Sure, not all teams disagree, but a lot do. So the issue is whether or not the current research paradigm correctly answers "subjective" questions such as these.
If we only look that those with p <0.05 (green) and with 95 % confidence interval, then there are 17 teams left. And they all(!) agree with more than 95% conference.
And you missed the pint in the very article about how p value isn't really as useful as it's been touted.
That's not the point, which is that the results are indeed mostly very similar, unlike what OP claims.
I never said that only looking at p values is a good idea or anything else like that.
So ignore all non-significant results?
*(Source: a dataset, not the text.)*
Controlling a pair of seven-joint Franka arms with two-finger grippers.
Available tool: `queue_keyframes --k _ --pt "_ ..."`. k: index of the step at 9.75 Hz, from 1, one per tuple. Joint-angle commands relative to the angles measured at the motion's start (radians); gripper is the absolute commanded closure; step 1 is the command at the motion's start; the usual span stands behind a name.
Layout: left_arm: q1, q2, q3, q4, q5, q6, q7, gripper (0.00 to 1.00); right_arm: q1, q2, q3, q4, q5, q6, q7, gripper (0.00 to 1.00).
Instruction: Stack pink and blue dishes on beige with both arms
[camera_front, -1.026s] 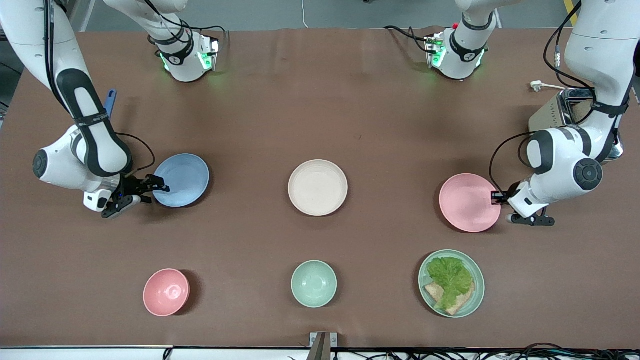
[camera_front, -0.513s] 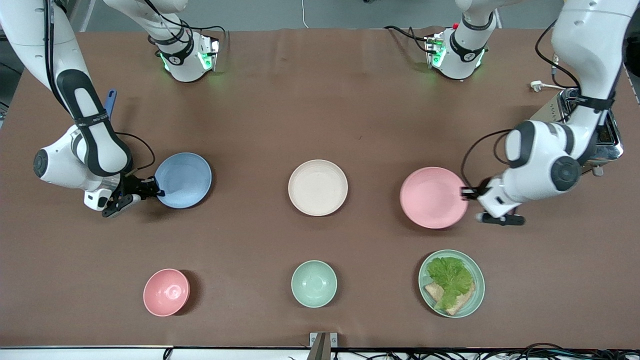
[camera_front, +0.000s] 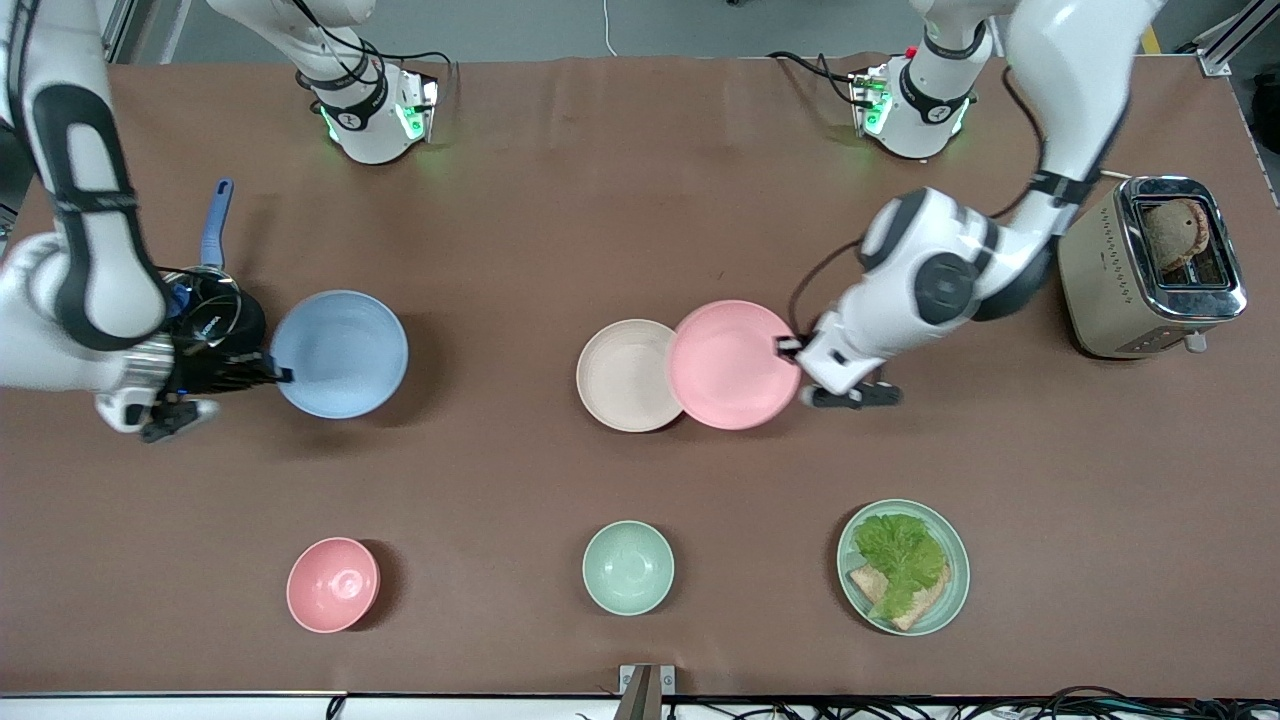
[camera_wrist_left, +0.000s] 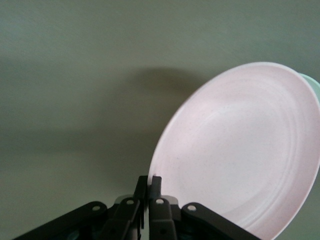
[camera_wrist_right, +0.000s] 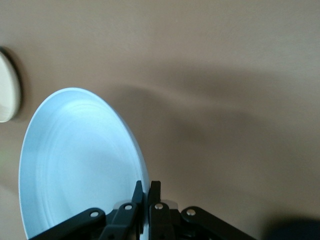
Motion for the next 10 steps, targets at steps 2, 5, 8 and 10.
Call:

What's to say those methods result in findings closer to the truth than the methods with no significant results.
The issue is that so many seemingly legitimate methods produce different findings with the same data.
I wish science was a simple as taking the mean and confidence intervals.
And if you get only the statistically significant ones, it gets even more visible.
The chart sure makes it look like there was an overall consensus that refs are about 1.5x as likely, though.
Obligatory link to Statistics Done Wrong: The Woefully Complete Guide, a book on how statistics can and has been abused in subtle and insidious ways, sometimes recklessly. Specifically, the chapters on the consequences of underpowered statistics and comparing statistical significance between studies.
I'm no expert on statistics, but I know enough that repeated experiments should not yield wildly different results unless: 1) the phenomenon under observation is extremely subtle so results are getting lost in noise, 2) the experiments were performed incorrectly, or 3) the results aren't wildly divergent after all.
- the whole point of statistics is to extract subtle signals from noise, if you're getting wildly different results, the problem is you're under-powered.
Thanks for taking the time to post these links, just letting you know you're efforts have benefited at least one person who's gonna enjoy reading this.
Just eyeballing the linked image... it looks like most of them agree?
The bias almost certainly exists, according to nearly all analysis here. They just disagree on its magnitude. And for the most part they don't disagree by much.
I really found this out while writing my essay. If I wanted to I could interpret it slightly differently, resulting in totally different results.
Ah, the ol' art and science of statistics.
Scientists who fiddle around like this — just about all of them do, Simonsohn told me — aren’t usually committing fraud, nor are they intending to. They’re just falling prey to natural human biases that lead them to tip the scales and set up studies to produce false-positive results.
Since publishing novel results can garner a scientist rewards such as tenure and jobs, there’s ample incentive to p-hack.
I mean really, making claims they aren't committing fraud yet in the very next paragraph demonstrates their motivation... To commit fraud
Nevermind the numerous cases of published papers being bunk. And that something like 80% of published science isn't reproduceable...which is part of what publishing is to enable.
Why have 4 of the studies seemingly not used error bars at all‽ Like I get that different analyses will arrive at different results, but they should always have error bars, right?